**WHAT YOU ARE ASKED TO DO**
I need all the entries repeated exactly as written.

Data extracted from a collection

────────────────

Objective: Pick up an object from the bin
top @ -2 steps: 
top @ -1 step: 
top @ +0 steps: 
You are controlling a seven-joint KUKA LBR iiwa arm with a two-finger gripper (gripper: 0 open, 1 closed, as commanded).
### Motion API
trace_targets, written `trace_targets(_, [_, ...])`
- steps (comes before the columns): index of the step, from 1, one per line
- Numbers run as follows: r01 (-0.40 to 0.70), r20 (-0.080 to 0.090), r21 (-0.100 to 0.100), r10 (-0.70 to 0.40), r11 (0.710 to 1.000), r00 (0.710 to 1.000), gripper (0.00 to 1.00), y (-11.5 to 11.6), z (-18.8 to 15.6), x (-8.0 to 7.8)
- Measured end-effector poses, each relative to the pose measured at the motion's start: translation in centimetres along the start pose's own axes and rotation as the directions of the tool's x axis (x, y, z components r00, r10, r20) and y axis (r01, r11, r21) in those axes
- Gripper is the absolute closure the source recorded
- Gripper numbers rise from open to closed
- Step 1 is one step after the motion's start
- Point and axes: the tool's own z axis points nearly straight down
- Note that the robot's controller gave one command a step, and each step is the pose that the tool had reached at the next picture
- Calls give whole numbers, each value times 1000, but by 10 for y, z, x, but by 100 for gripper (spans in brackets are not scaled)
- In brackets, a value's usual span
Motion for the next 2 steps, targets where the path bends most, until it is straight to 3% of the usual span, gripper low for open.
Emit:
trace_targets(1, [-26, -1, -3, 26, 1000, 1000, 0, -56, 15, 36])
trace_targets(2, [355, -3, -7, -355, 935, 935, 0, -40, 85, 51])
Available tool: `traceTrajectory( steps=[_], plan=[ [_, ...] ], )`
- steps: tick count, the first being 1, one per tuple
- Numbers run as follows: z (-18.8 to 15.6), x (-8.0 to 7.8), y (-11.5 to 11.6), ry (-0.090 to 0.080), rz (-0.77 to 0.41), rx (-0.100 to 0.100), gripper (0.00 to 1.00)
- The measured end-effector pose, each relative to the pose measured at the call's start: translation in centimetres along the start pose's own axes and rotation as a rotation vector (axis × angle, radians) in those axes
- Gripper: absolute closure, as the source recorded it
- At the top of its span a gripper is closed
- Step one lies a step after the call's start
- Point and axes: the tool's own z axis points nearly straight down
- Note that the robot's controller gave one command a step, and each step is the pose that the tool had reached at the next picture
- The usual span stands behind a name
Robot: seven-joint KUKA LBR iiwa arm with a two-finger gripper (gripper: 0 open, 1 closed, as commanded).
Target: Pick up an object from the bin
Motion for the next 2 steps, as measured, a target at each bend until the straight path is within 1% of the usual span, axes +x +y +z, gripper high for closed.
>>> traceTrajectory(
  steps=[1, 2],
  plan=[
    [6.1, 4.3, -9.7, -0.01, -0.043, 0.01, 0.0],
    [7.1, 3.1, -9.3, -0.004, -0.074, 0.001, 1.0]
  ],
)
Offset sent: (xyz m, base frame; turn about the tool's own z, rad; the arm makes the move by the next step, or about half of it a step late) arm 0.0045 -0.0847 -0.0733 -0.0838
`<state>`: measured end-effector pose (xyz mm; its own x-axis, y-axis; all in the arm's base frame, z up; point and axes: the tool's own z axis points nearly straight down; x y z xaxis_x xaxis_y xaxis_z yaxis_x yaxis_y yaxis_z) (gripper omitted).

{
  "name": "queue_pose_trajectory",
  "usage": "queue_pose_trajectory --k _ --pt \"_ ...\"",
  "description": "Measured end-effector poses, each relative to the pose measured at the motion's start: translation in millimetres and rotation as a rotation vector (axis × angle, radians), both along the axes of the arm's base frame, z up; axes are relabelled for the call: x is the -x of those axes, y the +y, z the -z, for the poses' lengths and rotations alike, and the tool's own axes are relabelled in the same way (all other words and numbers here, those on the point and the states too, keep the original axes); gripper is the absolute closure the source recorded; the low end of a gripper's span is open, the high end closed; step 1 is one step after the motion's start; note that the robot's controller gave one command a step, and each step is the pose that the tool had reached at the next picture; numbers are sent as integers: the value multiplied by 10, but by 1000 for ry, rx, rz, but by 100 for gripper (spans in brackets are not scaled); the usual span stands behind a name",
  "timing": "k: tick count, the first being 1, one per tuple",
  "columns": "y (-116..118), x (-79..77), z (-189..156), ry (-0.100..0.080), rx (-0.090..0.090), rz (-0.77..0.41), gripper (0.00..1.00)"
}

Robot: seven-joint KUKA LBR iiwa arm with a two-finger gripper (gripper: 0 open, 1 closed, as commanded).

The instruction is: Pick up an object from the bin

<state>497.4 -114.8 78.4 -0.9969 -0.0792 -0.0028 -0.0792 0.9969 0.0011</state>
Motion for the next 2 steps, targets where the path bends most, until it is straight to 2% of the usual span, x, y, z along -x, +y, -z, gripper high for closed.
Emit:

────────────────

**EXERCISE OUTPUT**
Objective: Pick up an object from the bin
top @ -2 steps: 
top @ -1 step: 
top @ +0 steps: 
You are controlling a seven-joint KUKA LBR iiwa arm with a two-finger gripper (gripper: 0 open, 1 closed, as commanded).
### Motion API
trace_targets, written `trace_targets(_, [_, ...])`
- steps (comes before the columns): index of the step, from 1, one per line
- Numbers run as follows: r01 (-0.40 to 0.70), r20 (-0.080 to 0.090), r21 (-0.100 to 0.100), r10 (-0.70 to 0.40), r11 (0.710 to 1.000), r00 (0.710 to 1.000), gripper (0.00 to 1.00), y (-11.5 to 11.6), z (-18.8 to 15.6), x (-8.0 to 7.8)
- Measured end-effector poses, each relative to the pose measured at the motion's start: translation in centimetres along the start pose's own axes and rotation as the directions of the tool's x axis (x, y, z components r00, r10, r20) and y axis (r01, r11, r21) in those axes
- Gripper is the absolute closure the source recorded
- Gripper numbers rise from open to closed
- Step 1 is one step after the motion's start
- Point and axes: the tool's own z axis points nearly straight down
- Note that the robot's controller gave one command a step, and each step is the pose that the tool had reached at the next picture
- Calls give whole numbers, each value times 1000, but by 10 for y, z, x, but by 100 for gripper (spans in brackets are not scaled)
- In brackets, a value's usual span
Motion for the next 2 steps, targets where the path bends most, until it is straight to 3% of the usual span, gripper low for open.
Emit:
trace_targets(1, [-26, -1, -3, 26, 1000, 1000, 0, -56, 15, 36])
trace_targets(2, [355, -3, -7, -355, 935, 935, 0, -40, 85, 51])
Available tool: `traceTrajectory( steps=[_], plan=[ [_, ...] ], )`
- steps: tick count, the first being 1, one per tuple
- Numbers run as follows: z (-18.8 to 15.6), x (-8.0 to 7.8), y (-11.5 to 11.6), ry (-0.090 to 0.080), rz (-0.77 to 0.41), rx (-0.100 to 0.100), gripper (0.00 to 1.00)
- The measured end-effector pose, each relative to the pose measured at the call's start: translation in centimetres along the start pose's own axes and rotation as a rotation vector (axis × angle, radians) in those axes
- Gripper: absolute closure, as the source recorded it
- At the top of its span a gripper is closed
- Step one lies a step after the call's start
- Point and axes: the tool's own z axis points nearly straight down
- Note that the robot's controller gave one command a step, and each step is the pose that the tool had reached at the next picture
- The usual span stands behind a name
Robot: seven-joint KUKA LBR iiwa arm with a two-finger gripper (gripper: 0 open, 1 closed, as commanded).
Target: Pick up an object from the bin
Motion for the next 2 steps, as measured, a target at each bend until the straight path is within 1% of the usual span, axes +x +y +z, gripper high for closed.
>>> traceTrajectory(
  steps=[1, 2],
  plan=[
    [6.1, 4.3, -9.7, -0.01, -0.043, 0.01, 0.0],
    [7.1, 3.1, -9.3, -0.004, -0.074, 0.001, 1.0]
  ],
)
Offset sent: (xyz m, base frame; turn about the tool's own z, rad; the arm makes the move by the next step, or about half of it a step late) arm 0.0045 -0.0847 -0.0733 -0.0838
`<state>`: measured end-effector pose (xyz mm; its own x-axis, y-axis; all in the arm's base frame, z up; point and axes: the tool's own z axis points nearly straight down; x y z xaxis_x xaxis_y xaxis_z yaxis_x yaxis_y yaxis_z) (gripper omitted).

{
  "name": "queue_pose_trajectory",
  "usage": "queue_pose_trajectory --k _ --pt \"_ ...\"",
  "description": "Measured end-effector poses, each relative to the pose measured at the motion's start: translation in millimetres and rotation as a rotation vector (axis × angle, radians), both along the axes of the arm's base frame, z up; axes are relabelled for the call: x is the -x of those axes, y the +y, z the -z, for the poses' lengths and rotations alike, and the tool's own axes are relabelled in the same way (all other words and numbers here, those on the point and the states too, keep the original axes); gripper is the absolute closure the source recorded; the low end of a gripper's span is open, the high end closed; step 1 is one step after the motion's start; note that the robot's controller gave one command a step, and each step is the pose that the tool had reached at the next picture; numbers are sent as integers: the value multiplied by 10, but by 1000 for ry, rx, rz, but by 100 for gripper (spans in brackets are not scaled); the usual span stands behind a name",
  "timing": "k: tick count, the first being 1, one per tuple",
  "columns": "y (-116..118), x (-79..77), z (-189..156), ry (-0.100..0.080), rx (-0.090..0.090), rz (-0.77..0.41), gripper (0.00..1.00)"
}

Robot: seven-joint KUKA LBR iiwa arm with a two-finger gripper (gripper: 0 open, 1 closed, as commanded).

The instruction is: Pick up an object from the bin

<state>497.4 -114.8 78.4 -0.9969 -0.0792 -0.0028 -0.0792 0.9969 0.0011</state>
Motion for the next 2 steps, targets where the path bends most, until it is straight to 2% of the usual span, x, y, z along -x, +y, -z, gripper high for closed.
Emit:

Nothing more belongs to this exercise.